*Exercise:* Repeat the data that follows verbatim. Images are not part of the copy.

*Dataset records:*
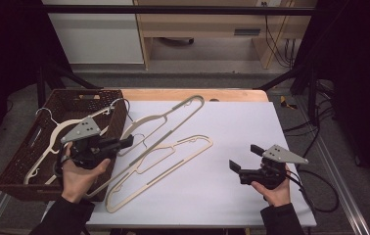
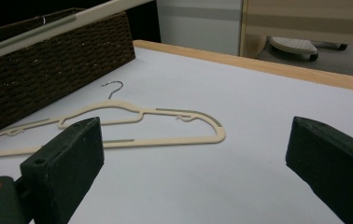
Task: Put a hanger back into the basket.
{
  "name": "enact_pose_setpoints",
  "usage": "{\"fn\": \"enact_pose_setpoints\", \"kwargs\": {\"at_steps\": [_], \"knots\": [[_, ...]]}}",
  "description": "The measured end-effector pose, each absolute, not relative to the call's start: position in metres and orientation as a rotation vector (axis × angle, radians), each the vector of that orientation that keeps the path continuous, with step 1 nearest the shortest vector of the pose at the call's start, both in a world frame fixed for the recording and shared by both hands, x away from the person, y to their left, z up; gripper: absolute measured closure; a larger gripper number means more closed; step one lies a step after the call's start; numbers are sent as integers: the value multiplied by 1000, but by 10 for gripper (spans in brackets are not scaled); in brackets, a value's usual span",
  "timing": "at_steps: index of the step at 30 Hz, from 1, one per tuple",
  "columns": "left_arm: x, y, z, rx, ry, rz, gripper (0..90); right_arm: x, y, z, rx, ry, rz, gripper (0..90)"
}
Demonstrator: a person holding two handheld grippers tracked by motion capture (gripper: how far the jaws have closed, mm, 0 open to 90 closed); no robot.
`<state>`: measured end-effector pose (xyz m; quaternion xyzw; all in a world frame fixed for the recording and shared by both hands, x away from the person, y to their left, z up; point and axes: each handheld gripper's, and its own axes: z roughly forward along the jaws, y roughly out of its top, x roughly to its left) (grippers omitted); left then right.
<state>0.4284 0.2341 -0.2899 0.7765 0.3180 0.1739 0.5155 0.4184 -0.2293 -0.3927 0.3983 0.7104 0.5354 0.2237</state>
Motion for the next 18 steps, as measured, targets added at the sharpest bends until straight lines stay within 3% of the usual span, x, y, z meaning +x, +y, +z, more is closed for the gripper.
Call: {"fn": "enact_pose_setpoints", "kwargs": {"at_steps": [18], "knots": [[446, 295, -246, 1845, 775, 531, 850, 418, -240, -392, 1116, 1940, 1451, 21]]}}
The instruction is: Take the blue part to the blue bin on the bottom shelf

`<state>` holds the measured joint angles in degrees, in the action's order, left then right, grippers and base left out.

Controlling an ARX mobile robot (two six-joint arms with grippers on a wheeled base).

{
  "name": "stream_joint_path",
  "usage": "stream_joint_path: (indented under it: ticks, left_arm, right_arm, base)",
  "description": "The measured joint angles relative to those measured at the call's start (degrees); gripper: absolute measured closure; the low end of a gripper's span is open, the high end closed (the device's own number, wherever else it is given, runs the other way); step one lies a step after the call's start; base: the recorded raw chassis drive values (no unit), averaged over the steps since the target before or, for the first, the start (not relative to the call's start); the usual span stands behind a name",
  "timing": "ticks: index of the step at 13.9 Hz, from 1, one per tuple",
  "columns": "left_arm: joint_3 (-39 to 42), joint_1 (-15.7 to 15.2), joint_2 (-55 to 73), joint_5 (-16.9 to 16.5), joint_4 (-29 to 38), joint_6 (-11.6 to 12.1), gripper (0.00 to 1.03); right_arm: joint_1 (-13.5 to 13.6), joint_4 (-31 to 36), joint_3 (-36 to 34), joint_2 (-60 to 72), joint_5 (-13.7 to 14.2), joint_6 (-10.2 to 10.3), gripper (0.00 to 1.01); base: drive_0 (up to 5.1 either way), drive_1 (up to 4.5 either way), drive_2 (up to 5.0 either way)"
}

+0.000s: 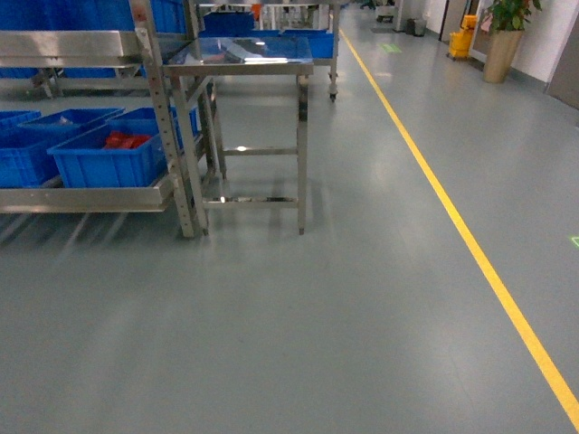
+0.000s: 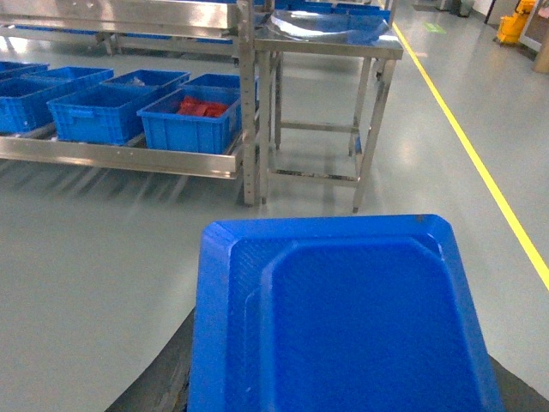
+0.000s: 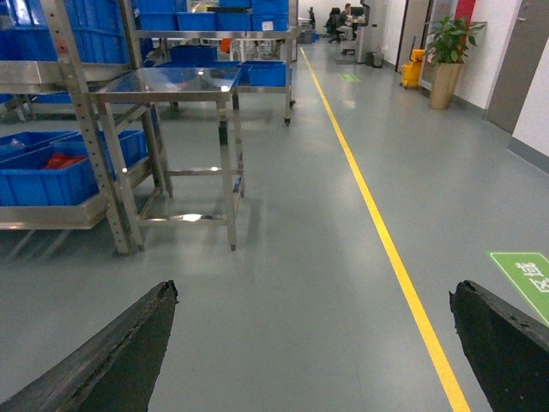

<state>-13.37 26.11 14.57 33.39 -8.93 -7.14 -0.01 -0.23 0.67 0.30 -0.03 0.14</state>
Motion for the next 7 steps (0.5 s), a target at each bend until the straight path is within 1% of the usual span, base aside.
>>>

*Answer to the problem:*
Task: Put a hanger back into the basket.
{
  "name": "enact_pose_setpoints",
  "usage": "{\"fn\": \"enact_pose_setpoints\", \"kwargs\": {\"at_steps\": [_], \"knots\": [[_, ...]]}}",
  "description": "The measured end-effector pose, each absolute, not relative to the call's start: position in metres and orientation as a rotation vector (axis × angle, radians), each the vector of that orientation that keeps the path continuous, with step 1 nearest the shortest vector of the pose at the call's start, both in a world frame fixed for the recording and shared by both hands, x away from the person, y to their left, z up; gripper: absolute measured closure; a larger gripper number means more closed; step one lies a step after the call's start; numbers are sent as integers: the value multiplied by 1000, but by 10 for gripper (spans in brackets are not scaled); in brackets, a value's usual span",
  "timing": "at_steps: index of the step at 30 Hz, from 1, one per tuple",
  "columns": "left_arm: x, y, z, rx, ry, rz, gripper (0..90); right_arm: x, y, z, rx, ry, rz, gripper (0..90)"
}
Demonstrator: a person holding two handheld grippers tracked by motion capture (gripper: how far the jaws have closed, mm, 0 open to 90 closed); no robot.
`<state>`: measured end-effector pose (xyz m; quaternion xyzw; all in a world frame fixed for the recording and shared by both hands, x away from the person, y to their left, z up; point and axes: each handheld gripper's, and its own axes: z roughly forward along the jaws, y roughly out of its top, x roughly to its left) (grippers omitted); left then right.
<state>0.4284 0.2341 -0.2899 0.7765 0.3180 0.1739 0.5155 0.4184 -0.2293 -0.3927 0.3983 0.7104 0.5354 0.2237</state>
Motion for the next 18 steps, as measured, targets added at the sharpest bends until straight lines stay within 3% of the usual span, x, y, z meaning +x, +y, +z, more is closed for the gripper.
Call: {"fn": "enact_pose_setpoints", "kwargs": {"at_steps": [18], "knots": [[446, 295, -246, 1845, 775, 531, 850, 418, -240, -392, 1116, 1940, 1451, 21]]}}
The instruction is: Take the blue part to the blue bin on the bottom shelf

`<state>` holds the measured joint angles in degrees, in the action's order, left then right, grippers and base left out.

Controlling an ARX mobile robot (two six-joint arms with grippers on a wheeled base).

{
  "name": "stream_joint_path",
  "usage": "stream_joint_path: (indented under it: ticks, left_arm, right_arm, base)",
  "description": "The measured joint angles relative to those measured at the call's start (degrees); gripper: absolute measured closure; the low end of a gripper's span is open, the high end closed (the device's own number, wherever else it is given, runs the other way); step one lies a step after the call's start; base: the recorded raw chassis drive values (no unit), averaged over the steps since the target before or, for the first, the start (not relative to the call's start); the usual span stands behind a name",
  "timing": "ticks: index of the step at 13.9 Hz, from 1, one per tuple",
  "columns": "left_arm: joint_3 (-39 to 42), joint_1 (-15.7 to 15.2), joint_2 (-55 to 73), joint_5 (-16.9 to 16.5), joint_4 (-29 to 38), joint_6 (-11.6 to 12.1), gripper (0.00 to 1.03); right_arm: joint_1 (-13.5 to 13.6), joint_4 (-31 to 36), joint_3 (-36 to 34), joint_2 (-60 to 72), joint_5 (-13.7 to 14.2), joint_6 (-10.2 to 10.3), gripper (0.00 to 1.01); base: drive_0 (up to 5.1 either way), drive_1 (up to 4.5 either way), drive_2 (up to 5.0 either way)"
}

+0.000s: 
+0.000s: 
+0.000s: 

<state>-13.37 26.11 14.57 33.39 -8.93 -7.14 -0.01 -0.23 0.67 0.30 -0.03 0.14</state>
Motion for the next 7 steps (0.5 s), a target at each bend until the straight path is within 1% of the usual span, base aside.
>>>

Nothing else belongs in the answer.